- **Task statement**
Below are records with pictures. Transcribe exactly, and only, the lines from the line with "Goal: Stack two" to the line with "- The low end", both ends included, but not the pictures.

(Stored records)
————————

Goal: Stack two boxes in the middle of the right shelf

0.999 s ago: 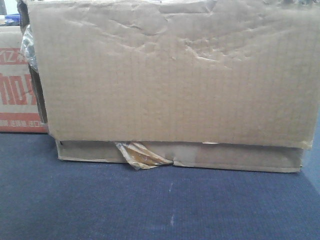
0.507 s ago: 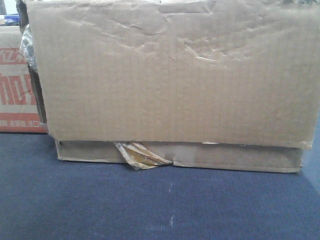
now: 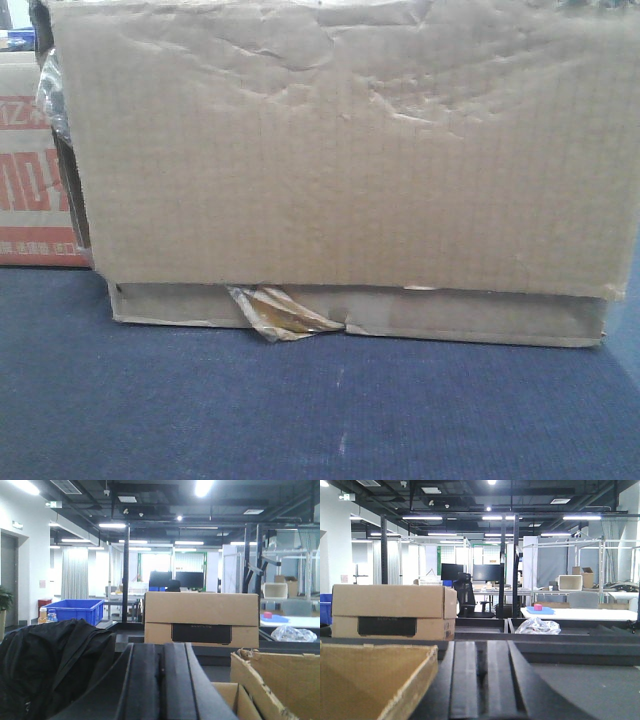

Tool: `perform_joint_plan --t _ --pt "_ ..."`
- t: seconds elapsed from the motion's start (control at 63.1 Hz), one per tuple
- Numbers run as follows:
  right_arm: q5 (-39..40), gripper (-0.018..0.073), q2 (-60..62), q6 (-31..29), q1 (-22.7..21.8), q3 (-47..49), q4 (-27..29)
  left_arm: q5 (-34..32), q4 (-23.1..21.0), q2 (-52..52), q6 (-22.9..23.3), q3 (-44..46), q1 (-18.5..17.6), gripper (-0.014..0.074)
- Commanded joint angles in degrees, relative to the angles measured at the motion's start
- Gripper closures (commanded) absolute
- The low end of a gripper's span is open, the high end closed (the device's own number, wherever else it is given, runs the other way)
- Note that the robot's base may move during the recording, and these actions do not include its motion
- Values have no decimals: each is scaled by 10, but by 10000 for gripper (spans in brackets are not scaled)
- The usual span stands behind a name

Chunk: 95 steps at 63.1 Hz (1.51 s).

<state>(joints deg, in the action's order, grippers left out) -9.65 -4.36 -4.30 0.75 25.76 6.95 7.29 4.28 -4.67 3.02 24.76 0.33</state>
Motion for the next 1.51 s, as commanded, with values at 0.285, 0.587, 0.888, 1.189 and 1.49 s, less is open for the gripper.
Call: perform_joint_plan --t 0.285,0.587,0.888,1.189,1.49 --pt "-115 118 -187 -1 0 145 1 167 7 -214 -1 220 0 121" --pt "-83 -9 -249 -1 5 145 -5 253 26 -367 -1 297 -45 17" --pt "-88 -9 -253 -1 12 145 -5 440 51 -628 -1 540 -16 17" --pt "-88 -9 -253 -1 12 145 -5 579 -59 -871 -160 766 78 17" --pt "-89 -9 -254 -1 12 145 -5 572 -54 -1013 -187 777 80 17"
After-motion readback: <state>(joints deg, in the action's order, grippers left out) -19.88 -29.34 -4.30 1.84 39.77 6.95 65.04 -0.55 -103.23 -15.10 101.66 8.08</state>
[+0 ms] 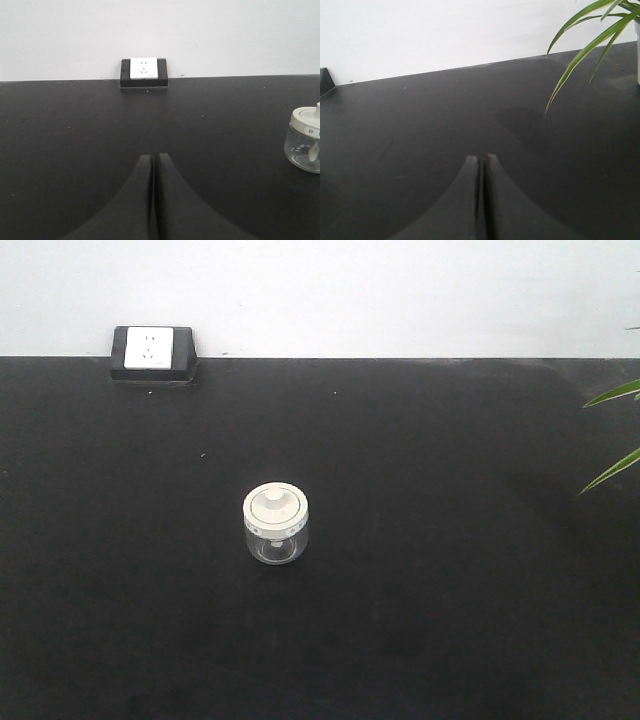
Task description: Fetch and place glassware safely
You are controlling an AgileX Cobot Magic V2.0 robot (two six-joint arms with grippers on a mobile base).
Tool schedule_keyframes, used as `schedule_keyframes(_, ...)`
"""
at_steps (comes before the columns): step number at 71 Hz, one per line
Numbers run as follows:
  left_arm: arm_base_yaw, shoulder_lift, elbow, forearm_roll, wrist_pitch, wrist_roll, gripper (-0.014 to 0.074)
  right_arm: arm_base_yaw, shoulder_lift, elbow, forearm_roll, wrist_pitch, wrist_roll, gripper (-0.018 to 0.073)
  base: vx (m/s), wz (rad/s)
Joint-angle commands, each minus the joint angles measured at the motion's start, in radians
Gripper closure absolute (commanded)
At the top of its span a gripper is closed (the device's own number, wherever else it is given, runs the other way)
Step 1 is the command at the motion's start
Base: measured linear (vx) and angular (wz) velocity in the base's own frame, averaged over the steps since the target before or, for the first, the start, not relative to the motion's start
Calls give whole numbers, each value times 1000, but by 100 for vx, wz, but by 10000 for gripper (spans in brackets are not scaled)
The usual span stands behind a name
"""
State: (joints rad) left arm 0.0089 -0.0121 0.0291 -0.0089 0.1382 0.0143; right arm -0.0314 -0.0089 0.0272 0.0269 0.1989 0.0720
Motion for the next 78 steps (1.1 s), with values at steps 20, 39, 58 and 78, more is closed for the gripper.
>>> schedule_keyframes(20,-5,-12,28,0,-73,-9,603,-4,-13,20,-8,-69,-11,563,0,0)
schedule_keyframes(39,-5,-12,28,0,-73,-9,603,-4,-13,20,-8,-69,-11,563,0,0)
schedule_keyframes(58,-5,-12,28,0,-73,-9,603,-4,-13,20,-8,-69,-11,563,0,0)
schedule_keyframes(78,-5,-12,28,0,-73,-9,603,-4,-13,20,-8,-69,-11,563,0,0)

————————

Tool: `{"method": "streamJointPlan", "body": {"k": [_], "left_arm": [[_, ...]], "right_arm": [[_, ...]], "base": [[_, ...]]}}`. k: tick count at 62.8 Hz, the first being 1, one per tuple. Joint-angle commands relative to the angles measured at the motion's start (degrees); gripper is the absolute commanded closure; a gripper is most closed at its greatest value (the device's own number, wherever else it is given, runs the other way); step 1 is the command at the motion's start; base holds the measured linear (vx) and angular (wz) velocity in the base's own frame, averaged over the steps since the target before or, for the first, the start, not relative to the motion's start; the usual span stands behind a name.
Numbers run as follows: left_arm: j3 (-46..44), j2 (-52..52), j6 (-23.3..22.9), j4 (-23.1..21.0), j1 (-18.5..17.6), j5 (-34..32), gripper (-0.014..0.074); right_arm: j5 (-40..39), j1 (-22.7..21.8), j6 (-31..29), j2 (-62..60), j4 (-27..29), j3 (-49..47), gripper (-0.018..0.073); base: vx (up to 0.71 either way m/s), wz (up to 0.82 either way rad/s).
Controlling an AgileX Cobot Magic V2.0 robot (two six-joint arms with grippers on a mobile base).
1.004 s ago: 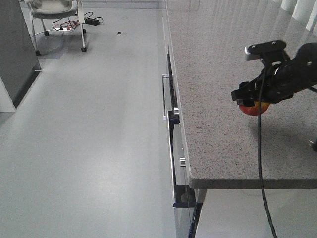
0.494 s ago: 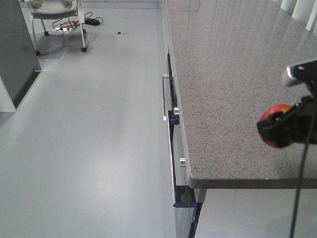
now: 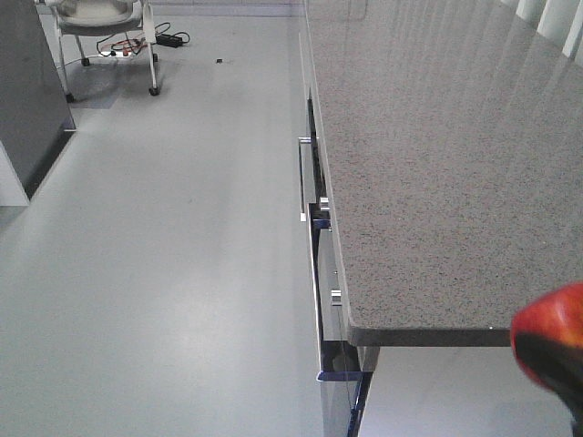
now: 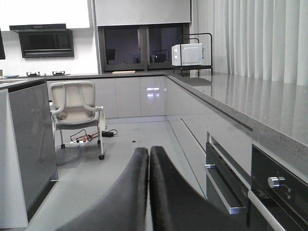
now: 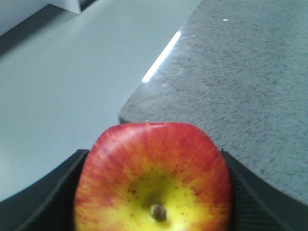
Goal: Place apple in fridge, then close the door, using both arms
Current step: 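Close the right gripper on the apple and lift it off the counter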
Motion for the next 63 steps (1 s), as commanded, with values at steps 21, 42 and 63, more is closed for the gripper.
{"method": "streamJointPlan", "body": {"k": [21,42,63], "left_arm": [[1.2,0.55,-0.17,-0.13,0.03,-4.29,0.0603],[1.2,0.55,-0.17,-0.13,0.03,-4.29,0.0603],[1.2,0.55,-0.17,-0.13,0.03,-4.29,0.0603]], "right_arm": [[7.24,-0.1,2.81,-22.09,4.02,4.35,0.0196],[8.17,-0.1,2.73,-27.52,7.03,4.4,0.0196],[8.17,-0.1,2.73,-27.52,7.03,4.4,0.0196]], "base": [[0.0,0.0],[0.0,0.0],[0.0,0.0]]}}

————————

- **Task output**
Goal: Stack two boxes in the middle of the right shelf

0.999 s ago: 
0.507 s ago: 
now: 

Tool: `perform_joint_plan --t _ --pt "_ ..."`
- t: seconds elapsed from the motion's start (control at 63.1 Hz), one per tuple
- Numbers run as follows:
  right_arm: q5 (-39..40), gripper (-0.018..0.073), q2 (-60..62), q6 (-31..29), q1 (-22.7..21.8), q3 (-47..49), q4 (-27..29)
  left_arm: q5 (-34..32), q4 (-23.1..21.0), q2 (-52..52), q6 (-22.9..23.3), q3 (-44..46), q1 (-18.5..17.6), gripper (-0.014..0.074)
- Commanded joint angles in degrees, relative to the angles measured at the motion's start
- Gripper closures (commanded) absolute
- The low end of a gripper's span is open, the high end closed (the device's own number, wherever else it is given, runs the other way)

No more output will be given.